= DIRECTIONS FOR THIS TASK =
Output the whole listing exactly, except for the pictures in it.

────

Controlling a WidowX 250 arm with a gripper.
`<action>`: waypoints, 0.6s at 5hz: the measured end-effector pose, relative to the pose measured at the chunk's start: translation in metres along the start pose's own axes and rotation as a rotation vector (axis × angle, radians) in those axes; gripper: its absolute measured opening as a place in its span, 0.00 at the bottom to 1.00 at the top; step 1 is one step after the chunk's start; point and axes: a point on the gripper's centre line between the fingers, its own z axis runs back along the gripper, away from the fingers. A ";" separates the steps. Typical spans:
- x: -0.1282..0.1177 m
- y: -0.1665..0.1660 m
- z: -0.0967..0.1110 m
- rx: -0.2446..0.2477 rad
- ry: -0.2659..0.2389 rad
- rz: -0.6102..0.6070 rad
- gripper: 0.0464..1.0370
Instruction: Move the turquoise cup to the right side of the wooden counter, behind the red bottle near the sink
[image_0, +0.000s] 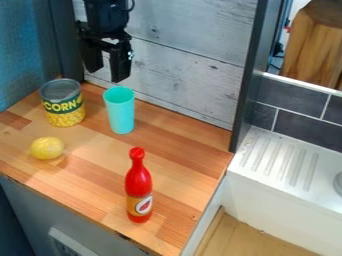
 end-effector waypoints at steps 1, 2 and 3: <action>-0.003 -0.002 -0.013 -0.016 0.037 0.002 0.97; -0.004 -0.008 -0.024 -0.010 0.042 -0.010 0.97; 0.003 -0.021 -0.026 0.036 0.048 -0.031 0.97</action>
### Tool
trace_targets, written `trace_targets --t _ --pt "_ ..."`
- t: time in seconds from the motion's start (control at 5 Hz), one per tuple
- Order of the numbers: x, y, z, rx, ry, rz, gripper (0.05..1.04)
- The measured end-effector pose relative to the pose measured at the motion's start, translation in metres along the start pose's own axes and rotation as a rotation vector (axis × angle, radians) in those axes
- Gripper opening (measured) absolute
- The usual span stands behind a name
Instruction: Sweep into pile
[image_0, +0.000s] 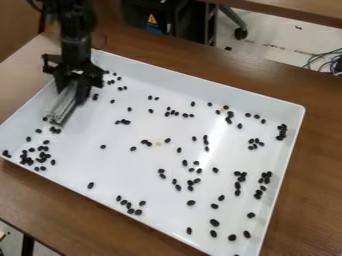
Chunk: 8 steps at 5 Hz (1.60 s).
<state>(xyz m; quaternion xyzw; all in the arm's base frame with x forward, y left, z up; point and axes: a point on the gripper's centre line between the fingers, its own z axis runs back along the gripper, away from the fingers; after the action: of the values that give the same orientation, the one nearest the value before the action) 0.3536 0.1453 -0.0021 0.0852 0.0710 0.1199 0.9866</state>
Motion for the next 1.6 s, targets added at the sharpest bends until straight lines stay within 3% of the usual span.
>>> trace_targets --t 0.2,0.6,1.0,1.2,1.4,1.6 --pt "0.012 0.000 0.002 -0.005 -0.001 -0.021 0.365" --pt "-0.004 -0.013 0.001 0.049 -0.143 -0.062 0.365" --pt "0.019 -0.102 0.020 0.056 -0.215 -0.320 0.365" --pt "0.022 -0.121 0.019 0.062 -0.181 -0.363 0.365" --pt "0.020 -0.130 0.019 0.065 -0.178 -0.383 0.364" --pt "-0.001 -0.174 0.026 0.042 -0.202 -0.480 0.364"
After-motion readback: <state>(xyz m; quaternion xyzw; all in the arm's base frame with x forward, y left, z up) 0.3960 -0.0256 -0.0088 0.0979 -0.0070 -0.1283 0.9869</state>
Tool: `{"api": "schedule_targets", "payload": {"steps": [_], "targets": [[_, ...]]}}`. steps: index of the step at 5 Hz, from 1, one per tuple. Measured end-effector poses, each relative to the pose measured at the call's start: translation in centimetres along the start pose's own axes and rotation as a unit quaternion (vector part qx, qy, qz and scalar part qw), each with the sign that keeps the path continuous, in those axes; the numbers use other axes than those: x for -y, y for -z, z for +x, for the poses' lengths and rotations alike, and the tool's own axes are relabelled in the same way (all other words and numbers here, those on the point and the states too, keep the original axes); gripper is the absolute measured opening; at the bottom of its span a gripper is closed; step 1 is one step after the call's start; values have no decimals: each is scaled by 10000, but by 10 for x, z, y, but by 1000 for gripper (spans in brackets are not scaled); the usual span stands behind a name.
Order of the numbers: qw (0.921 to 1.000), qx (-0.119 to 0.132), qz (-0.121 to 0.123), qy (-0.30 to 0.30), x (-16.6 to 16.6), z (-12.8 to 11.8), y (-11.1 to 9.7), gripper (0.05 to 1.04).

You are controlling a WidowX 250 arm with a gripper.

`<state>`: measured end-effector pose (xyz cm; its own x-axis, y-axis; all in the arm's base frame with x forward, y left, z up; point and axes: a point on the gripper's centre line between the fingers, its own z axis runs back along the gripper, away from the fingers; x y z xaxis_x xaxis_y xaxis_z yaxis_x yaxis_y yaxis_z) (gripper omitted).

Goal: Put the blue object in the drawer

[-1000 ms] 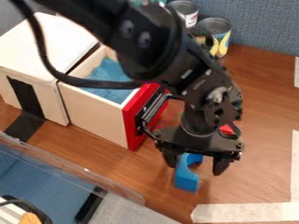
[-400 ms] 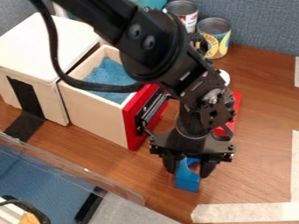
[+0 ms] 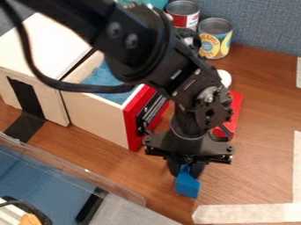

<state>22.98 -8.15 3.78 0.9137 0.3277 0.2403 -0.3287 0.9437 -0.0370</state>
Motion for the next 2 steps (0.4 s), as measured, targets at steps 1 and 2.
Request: {"api": "schedule_targets", "payload": {"steps": [1,2], "targets": [[9995,203,-213,105,7,-1,-21,250],[9986,375,-376,80,8,3,-42,250]]}}
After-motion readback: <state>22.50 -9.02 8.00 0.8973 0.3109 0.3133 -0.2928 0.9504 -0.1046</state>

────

= SOLUTION =
Controlling a WidowX 250 arm with a gripper.
`<action>`: waypoints, 0.6s at 5hz: the measured end-effector pose, relative to the pose measured at the chunk's start: translation in metres along the start pose's own axes and rotation as a rotation vector (axis × angle, radians) in those axes; gripper: its absolute measured opening as a place in its span, 0.00 at the bottom to 1.00 at the top; step 1 is one step after the chunk's start; point and axes: a point on the gripper's centre line between the fingers, its own z axis runs back along the gripper, away from the fingers. A ";" separates the steps. Typical spans:
- x: -0.1282..0.1177 m
- y: -0.1665..0.1660 m
- z: -0.0967..0.1110 m
- rx: -0.2446..0.2477 rad
- ry: -0.2659..0.2389 rad
- rz: -0.6102..0.6070 rad
- gripper: 0.0464..1.0370
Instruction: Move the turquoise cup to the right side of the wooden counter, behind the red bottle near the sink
[image_0, +0.000s] 
 end-effector waypoints at steps 1, 2 and 3: <action>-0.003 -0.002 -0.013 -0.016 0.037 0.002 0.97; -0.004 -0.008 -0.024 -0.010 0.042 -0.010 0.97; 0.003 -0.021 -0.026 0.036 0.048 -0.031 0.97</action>
### Tool
trace_targets, written `trace_targets --t _ --pt "_ ..."`
- t: time in seconds from the motion's start (control at 5 Hz), one per tuple
- Order of the numbers: x, y, z, rx, ry, rz, gripper (0.05..1.04)
- The measured end-effector pose relative to the pose measured at the motion's start, translation in metres along the start pose's own axes and rotation as a rotation vector (axis × angle, radians) in those axes
- Gripper opening (measured) absolute
- The usual span stands behind a name
Instruction: Sweep into pile
[image_0, +0.000s] 
Chunk: 8 steps at 5 Hz (1.60 s).
<state>(xyz m; quaternion xyzw; all in the arm's base frame with x forward, y left, z up; point and axes: a point on the gripper's centre line between the fingers, its own z axis runs back along the gripper, away from the fingers; after the action: of the values that give the same orientation, the one nearest the value before the action) 0.3536 0.1453 -0.0021 0.0852 0.0710 0.1199 0.9866</state>
Motion for the next 1.6 s, targets added at the sharpest bends until straight lines stay within 3% of the usual span.
>>> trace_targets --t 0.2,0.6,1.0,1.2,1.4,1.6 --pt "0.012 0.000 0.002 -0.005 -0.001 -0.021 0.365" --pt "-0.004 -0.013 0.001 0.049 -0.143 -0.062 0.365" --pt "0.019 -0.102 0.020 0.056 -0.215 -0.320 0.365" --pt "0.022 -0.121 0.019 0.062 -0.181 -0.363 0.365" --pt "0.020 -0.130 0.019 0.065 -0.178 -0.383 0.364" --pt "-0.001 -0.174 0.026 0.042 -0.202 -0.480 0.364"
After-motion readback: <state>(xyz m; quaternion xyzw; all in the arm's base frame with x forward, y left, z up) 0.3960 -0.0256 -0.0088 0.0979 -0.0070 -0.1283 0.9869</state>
Tool: `{"api": "schedule_targets", "payload": {"steps": [_], "targets": [[_, ...]]}}`. steps: index of the step at 5 Hz, from 1, one per tuple. Measured end-effector poses, each relative to the pose measured at the call's start: translation in centimetres along the start pose's own axes and rotation as a unit quaternion (vector part qx, qy, qz and scalar part qw), each with the sign that keeps the path continuous, in those axes; the numbers use other axes than those: x for -y, y for -z, z for +x, for the poses' lengths and rotations alike, and the tool's own axes are relabelled in the same way (all other words and numbers here, those on the point and the states too, keep the original axes); gripper is the absolute measured opening; at the bottom of its span a gripper is closed; step 1 is one step after the call's start; values have no decimals: each is scaled by 10000, but by 10 for x, z, y, but by 1000 for gripper (spans in brackets are not scaled); the usual span stands behind a name.
Order of the numbers: qw (0.921 to 1.000), qx (-0.119 to 0.132), qz (-0.121 to 0.123), qy (-0.30 to 0.30), x (-16.6 to 16.6), z (-12.8 to 11.8), y (-11.1 to 9.7), gripper (0.05 to 1.04).

You are controlling a WidowX 250 arm with a gripper.

`<state>`: measured end-effector pose (xyz cm; its own x-axis, y-axis; all in the arm's base frame with x forward, y left, z up; point and axes: a point on the gripper's centre line between the fingers, its own z axis runs back along the gripper, away from the fingers; x y z xaxis_x xaxis_y xaxis_z yaxis_x yaxis_y yaxis_z) (gripper omitted).

Goal: Put the blue object in the drawer

[-1000 ms] 
[-400 ms] 
[+0 ms] 

<state>22.98 -8.15 3.78 0.9137 0.3277 0.2403 -0.3287 0.9437 -0.0370</state>
Motion for the next 2 steps (0.4 s), as measured, targets at steps 1 and 2.
Request: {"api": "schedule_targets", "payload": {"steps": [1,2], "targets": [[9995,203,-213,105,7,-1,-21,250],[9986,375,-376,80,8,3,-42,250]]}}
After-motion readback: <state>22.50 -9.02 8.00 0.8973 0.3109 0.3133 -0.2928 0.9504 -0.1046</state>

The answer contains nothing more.